Your job with the data below is to output exactly the lines from the one holding "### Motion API" down to the one holding "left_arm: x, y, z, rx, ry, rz", both included, and no others.

BEGIN

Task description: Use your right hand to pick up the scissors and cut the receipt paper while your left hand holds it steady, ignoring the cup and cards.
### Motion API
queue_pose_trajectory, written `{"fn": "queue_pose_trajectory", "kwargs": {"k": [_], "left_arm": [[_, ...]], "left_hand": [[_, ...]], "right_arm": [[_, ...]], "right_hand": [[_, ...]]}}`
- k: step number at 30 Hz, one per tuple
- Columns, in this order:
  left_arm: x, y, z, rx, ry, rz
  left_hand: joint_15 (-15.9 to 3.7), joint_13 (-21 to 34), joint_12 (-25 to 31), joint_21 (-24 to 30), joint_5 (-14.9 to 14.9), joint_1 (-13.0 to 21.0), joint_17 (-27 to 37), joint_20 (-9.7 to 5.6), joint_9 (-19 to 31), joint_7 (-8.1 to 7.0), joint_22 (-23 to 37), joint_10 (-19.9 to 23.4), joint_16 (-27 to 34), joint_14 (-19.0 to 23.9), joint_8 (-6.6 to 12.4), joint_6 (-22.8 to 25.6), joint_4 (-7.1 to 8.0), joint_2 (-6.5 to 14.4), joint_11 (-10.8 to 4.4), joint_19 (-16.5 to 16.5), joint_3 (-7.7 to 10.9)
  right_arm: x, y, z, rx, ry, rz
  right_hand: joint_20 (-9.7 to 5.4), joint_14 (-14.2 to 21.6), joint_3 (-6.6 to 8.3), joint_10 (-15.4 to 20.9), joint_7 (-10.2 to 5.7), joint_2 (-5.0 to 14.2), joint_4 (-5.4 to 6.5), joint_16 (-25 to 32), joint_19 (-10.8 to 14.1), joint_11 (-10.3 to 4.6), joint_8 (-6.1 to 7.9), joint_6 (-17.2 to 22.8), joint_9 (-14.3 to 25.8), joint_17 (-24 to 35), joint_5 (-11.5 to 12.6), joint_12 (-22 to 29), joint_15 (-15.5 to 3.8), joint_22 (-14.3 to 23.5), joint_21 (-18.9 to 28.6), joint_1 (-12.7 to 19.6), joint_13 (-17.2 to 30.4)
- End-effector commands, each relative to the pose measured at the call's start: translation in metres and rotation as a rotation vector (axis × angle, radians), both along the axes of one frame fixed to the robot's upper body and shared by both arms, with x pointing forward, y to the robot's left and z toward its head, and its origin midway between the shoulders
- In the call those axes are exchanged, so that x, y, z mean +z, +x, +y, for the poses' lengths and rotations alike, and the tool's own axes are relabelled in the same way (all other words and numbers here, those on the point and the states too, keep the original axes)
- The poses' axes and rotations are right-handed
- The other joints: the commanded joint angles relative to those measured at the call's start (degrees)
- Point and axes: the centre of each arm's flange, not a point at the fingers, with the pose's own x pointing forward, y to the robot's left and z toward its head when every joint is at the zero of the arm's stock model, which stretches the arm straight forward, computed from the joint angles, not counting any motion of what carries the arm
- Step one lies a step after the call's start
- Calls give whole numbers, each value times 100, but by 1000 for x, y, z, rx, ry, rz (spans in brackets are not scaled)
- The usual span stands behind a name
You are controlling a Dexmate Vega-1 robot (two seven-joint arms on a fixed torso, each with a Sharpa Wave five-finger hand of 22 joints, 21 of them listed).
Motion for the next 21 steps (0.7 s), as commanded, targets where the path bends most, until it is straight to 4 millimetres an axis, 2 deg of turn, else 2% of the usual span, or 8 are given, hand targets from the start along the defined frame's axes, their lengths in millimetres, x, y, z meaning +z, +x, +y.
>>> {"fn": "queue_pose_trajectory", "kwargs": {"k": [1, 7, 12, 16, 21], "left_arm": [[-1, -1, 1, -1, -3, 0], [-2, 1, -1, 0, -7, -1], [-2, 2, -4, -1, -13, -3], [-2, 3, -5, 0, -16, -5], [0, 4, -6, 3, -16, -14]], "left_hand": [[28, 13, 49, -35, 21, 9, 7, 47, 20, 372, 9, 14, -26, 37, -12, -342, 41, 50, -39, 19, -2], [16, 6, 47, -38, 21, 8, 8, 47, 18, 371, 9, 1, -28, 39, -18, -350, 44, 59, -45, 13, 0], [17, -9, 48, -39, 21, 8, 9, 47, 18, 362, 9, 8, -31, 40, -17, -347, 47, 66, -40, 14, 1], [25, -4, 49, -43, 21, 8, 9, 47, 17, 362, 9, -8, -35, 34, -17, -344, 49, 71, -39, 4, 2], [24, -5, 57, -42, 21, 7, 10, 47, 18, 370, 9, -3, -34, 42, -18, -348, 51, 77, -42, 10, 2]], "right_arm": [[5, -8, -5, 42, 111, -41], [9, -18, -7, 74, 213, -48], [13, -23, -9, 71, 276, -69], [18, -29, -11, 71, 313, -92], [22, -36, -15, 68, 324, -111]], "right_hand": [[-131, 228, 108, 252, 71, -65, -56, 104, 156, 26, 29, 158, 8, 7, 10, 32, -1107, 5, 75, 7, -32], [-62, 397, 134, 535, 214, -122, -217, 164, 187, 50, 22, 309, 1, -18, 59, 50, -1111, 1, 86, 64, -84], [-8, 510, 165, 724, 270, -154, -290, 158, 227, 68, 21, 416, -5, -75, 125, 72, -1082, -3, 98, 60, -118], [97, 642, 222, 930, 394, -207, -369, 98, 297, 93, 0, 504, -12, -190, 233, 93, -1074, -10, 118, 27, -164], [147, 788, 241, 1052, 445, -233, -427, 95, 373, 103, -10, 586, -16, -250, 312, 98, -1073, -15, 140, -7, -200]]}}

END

**EXPECTED OUTPUT:**
### Motion API
queue_pose_trajectory, written `{"fn": "queue_pose_trajectory", "kwargs": {"k": [_], "left_arm": [[_, ...]], "left_hand": [[_, ...]], "right_arm": [[_, ...]], "right_hand": [[_, ...]]}}`
- k: step number at 30 Hz, one per tuple
- Columns, in this order:
  left_arm: x, y, z, rx, ry, rz

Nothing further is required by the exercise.